What you should do
Exact copy, no pictures: return all the data below as written.
********
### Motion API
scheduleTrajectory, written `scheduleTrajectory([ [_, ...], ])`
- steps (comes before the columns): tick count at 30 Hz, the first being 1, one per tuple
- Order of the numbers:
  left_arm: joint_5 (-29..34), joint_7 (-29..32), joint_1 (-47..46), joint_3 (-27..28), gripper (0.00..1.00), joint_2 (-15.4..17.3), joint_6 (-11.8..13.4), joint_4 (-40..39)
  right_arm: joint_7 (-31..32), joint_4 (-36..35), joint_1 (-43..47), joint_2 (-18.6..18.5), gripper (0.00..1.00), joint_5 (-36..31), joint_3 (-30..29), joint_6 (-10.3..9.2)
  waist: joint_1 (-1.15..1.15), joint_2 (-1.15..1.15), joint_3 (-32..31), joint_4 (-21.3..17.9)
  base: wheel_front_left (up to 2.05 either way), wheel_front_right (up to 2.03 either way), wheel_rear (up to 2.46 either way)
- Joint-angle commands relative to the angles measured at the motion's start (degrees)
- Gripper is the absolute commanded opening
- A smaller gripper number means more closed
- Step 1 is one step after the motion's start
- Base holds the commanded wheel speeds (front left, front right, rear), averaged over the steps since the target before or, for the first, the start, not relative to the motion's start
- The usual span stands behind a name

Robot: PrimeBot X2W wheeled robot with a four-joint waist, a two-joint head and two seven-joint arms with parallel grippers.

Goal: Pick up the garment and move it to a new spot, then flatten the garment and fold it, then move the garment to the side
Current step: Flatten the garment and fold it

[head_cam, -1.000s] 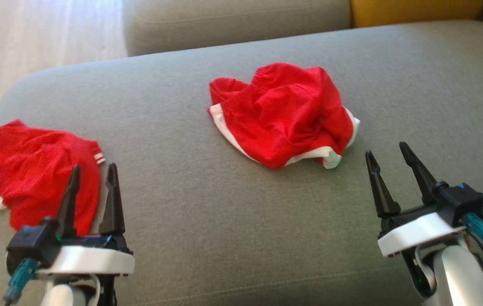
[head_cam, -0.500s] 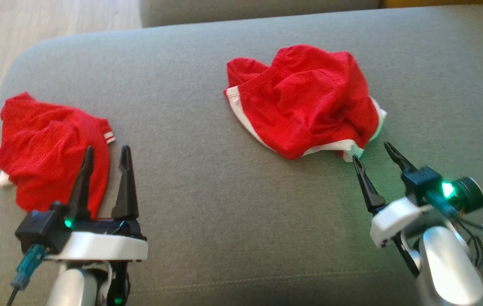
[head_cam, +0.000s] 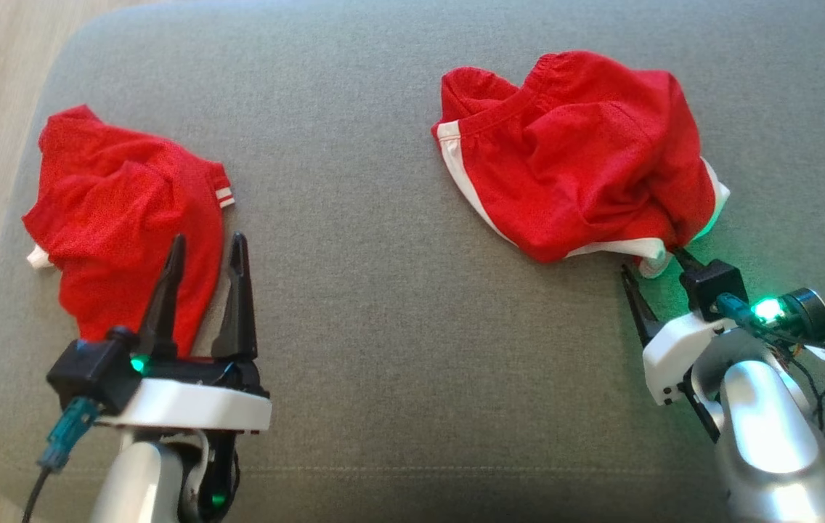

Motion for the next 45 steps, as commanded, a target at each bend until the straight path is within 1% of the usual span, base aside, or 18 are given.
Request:
scheduleTrajectory([
  [1, -0.1, -0.3, -2.6, 1.4, 1.00, 0.2, 0.3, -1.7, -0.8, -1.0, -2.1, 0.1, 1.00, -0.4, 1.0, -0.02, 0.00, 0.00, 0.2, 0.2, 0.00, 0.00, 0.00],
  [2, -0.2, -0.3, -2.6, 1.2, 1.00, 0.2, 0.3, -1.6, -1.1, -0.4, -2.5, 0.1, 0.84, -0.6, 0.8, -0.02, 0.00, 0.00, 0.3, 0.3, 0.00, 0.00, 0.00],
  [4, -0.2, -0.3, -2.8, 1.0, 1.00, 0.2, 0.3, -1.4, -1.5, 0.8, -3.1, 0.1, 0.00, -1.2, 0.5, -0.02, 0.00, 0.00, 0.5, 0.3, 0.00, 0.00, 0.00],
  [9, -0.4, -0.3, -3.1, 0.7, 1.00, 0.2, 0.3, -0.8, -2.3, 2.0, -4.0, 0.1, 0.00, -3.3, -0.3, -0.02, 0.00, 0.00, -0.1, -0.3, 0.00, 0.00, 0.00],
  [14, -0.8, -0.3, -2.8, 0.8, 1.00, 0.2, 0.5, -0.3, -2.9, -0.2, -3.2, 0.1, 0.00, -5.9, -0.9, -0.02, 0.00, 0.00, -1.8, -2.2, 0.00, 0.00, 0.00],
  [19, -0.3, -0.3, -2.8, 1.2, 1.00, 0.1, 1.0, 0.2, -3.0, -4.2, -1.8, 0.0, 0.00, -8.1, 0.4, -0.02, 0.00, 0.00, -3.3, -6.1, 0.00, 0.00, 0.00],
  [22, 0.2, -0.3, -3.5, 0.9, 1.00, 0.1, 1.2, 1.2, -1.7, -6.5, -1.1, -0.1, 0.00, -8.8, 1.8, -0.02, 0.00, 0.00, -3.6, -8.7, 0.00, 0.00, 0.00],
  [25, 0.8, -0.3, -5.0, 0.1, 1.00, 0.1, 1.2, 3.7, -0.1, -8.8, -0.8, -0.8, 0.00, -8.3, 4.8, -0.02, 0.00, 0.00, -3.3, -11.2, 0.00, 0.00, 0.00],
  [29, 2.2, -0.3, -8.5, -2.7, 1.00, 0.1, 0.7, 9.1, 2.9, -11.7, 0.1, -2.7, 0.00, -5.9, 10.1, -0.02, 0.00, 0.00, -2.3, -14.0, 0.00, 0.00, 0.00],
  [33, 4.5, -0.1, -13.5, -5.0, 1.00, 0.3, 0.5, 18.7, 5.5, -14.8, 0.7, -4.4, 0.00, -2.2, 13.9, -0.02, 0.00, 0.00, -0.6, -16.8, 0.00, 0.00, 0.00],
  [37, 6.2, 2.6, -20.0, -6.2, 1.00, 0.8, 0.7, 29.4, 6.8, -17.1, 1.1, -5.4, 0.00, 0.7, 15.9, -0.02, 0.00, 0.00, 1.3, -19.1, 0.00, 0.00, 0.00],
  [38, 5.8, 3.1, -21.6, -5.9, 1.00, 0.8, 0.7, 31.5, 6.9, -17.5, 1.0, -5.5, 0.00, 1.2, 16.2, -0.02, 0.00, 0.00, 1.8, -19.6, 0.00, 0.00, 0.00],
  [39, 5.8, 3.1, -21.6, -5.9, 1.00, 0.8, 0.7, 31.5, 6.9, -17.5, 1.0, -5.5, 0.00, 1.2, 16.2, -0.02, 0.00, 0.00, 1.8, -19.6, 0.00, 0.00, 0.00],
  [40, 5.1, 4.0, -24.3, -5.6, 1.00, 0.7, 0.5, 35.4, 7.1, -18.2, 0.8, -5.5, 0.00, 1.9, 17.0, -0.02, 0.00, 0.00, 2.7, -20.6, 0.00, 0.00, 0.00],
  [45, 3.9, 2.4, -29.4, -6.0, 1.00, 0.5, -0.8, 41.5, 7.2, -19.0, 0.2, -5.0, 0.00, 2.9, 17.8, -0.02, 0.00, 0.00, 4.1, -22.0, 0.00, 0.00, 0.00],
])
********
The completed task
### Motion API
scheduleTrajectory, written `scheduleTrajectory([ [_, ...], ])`
- steps (comes before the columns): tick count at 30 Hz, the first being 1, one per tuple
- Order of the numbers:
  left_arm: joint_5 (-29..34), joint_7 (-29..32), joint_1 (-47..46), joint_3 (-27..28), gripper (0.00..1.00), joint_2 (-15.4..17.3), joint_6 (-11.8..13.4), joint_4 (-40..39)
  right_arm: joint_7 (-31..32), joint_4 (-36..35), joint_1 (-43..47), joint_2 (-18.6..18.5), gripper (0.00..1.00), joint_5 (-36..31), joint_3 (-30..29), joint_6 (-10.3..9.2)
  waist: joint_1 (-1.15..1.15), joint_2 (-1.15..1.15), joint_3 (-32..31), joint_4 (-21.3..17.9)
  base: wheel_front_left (up to 2.05 either way), wheel_front_right (up to 2.03 either way), wheel_rear (up to 2.46 either way)
- Joint-angle commands relative to the angles measured at the motion's start (degrees)
- Gripper is the absolute commanded opening
- A smaller gripper number means more closed
- Step 1 is one step after the motion's start
- Base holds the commanded wheel speeds (front left, front right, rear), averaged over the steps since the target before or, for the first, the start, not relative to the motion's start
- The usual span stands behind a name

Robot: PrimeBot X2W wheeled robot with a four-joint waist, a two-joint head and two seven-joint arms with parallel grippers.

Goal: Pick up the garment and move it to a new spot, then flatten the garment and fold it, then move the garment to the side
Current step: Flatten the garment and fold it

[head_cam, -1.000s] 
[head_cam, -0.500s] 
[head_cam, +0.000s] 

Motion for the next 45 steps, as commanded, a target at each bend until the straight path is within 1% of the usual span, base aside, or 18 are given.
Request:
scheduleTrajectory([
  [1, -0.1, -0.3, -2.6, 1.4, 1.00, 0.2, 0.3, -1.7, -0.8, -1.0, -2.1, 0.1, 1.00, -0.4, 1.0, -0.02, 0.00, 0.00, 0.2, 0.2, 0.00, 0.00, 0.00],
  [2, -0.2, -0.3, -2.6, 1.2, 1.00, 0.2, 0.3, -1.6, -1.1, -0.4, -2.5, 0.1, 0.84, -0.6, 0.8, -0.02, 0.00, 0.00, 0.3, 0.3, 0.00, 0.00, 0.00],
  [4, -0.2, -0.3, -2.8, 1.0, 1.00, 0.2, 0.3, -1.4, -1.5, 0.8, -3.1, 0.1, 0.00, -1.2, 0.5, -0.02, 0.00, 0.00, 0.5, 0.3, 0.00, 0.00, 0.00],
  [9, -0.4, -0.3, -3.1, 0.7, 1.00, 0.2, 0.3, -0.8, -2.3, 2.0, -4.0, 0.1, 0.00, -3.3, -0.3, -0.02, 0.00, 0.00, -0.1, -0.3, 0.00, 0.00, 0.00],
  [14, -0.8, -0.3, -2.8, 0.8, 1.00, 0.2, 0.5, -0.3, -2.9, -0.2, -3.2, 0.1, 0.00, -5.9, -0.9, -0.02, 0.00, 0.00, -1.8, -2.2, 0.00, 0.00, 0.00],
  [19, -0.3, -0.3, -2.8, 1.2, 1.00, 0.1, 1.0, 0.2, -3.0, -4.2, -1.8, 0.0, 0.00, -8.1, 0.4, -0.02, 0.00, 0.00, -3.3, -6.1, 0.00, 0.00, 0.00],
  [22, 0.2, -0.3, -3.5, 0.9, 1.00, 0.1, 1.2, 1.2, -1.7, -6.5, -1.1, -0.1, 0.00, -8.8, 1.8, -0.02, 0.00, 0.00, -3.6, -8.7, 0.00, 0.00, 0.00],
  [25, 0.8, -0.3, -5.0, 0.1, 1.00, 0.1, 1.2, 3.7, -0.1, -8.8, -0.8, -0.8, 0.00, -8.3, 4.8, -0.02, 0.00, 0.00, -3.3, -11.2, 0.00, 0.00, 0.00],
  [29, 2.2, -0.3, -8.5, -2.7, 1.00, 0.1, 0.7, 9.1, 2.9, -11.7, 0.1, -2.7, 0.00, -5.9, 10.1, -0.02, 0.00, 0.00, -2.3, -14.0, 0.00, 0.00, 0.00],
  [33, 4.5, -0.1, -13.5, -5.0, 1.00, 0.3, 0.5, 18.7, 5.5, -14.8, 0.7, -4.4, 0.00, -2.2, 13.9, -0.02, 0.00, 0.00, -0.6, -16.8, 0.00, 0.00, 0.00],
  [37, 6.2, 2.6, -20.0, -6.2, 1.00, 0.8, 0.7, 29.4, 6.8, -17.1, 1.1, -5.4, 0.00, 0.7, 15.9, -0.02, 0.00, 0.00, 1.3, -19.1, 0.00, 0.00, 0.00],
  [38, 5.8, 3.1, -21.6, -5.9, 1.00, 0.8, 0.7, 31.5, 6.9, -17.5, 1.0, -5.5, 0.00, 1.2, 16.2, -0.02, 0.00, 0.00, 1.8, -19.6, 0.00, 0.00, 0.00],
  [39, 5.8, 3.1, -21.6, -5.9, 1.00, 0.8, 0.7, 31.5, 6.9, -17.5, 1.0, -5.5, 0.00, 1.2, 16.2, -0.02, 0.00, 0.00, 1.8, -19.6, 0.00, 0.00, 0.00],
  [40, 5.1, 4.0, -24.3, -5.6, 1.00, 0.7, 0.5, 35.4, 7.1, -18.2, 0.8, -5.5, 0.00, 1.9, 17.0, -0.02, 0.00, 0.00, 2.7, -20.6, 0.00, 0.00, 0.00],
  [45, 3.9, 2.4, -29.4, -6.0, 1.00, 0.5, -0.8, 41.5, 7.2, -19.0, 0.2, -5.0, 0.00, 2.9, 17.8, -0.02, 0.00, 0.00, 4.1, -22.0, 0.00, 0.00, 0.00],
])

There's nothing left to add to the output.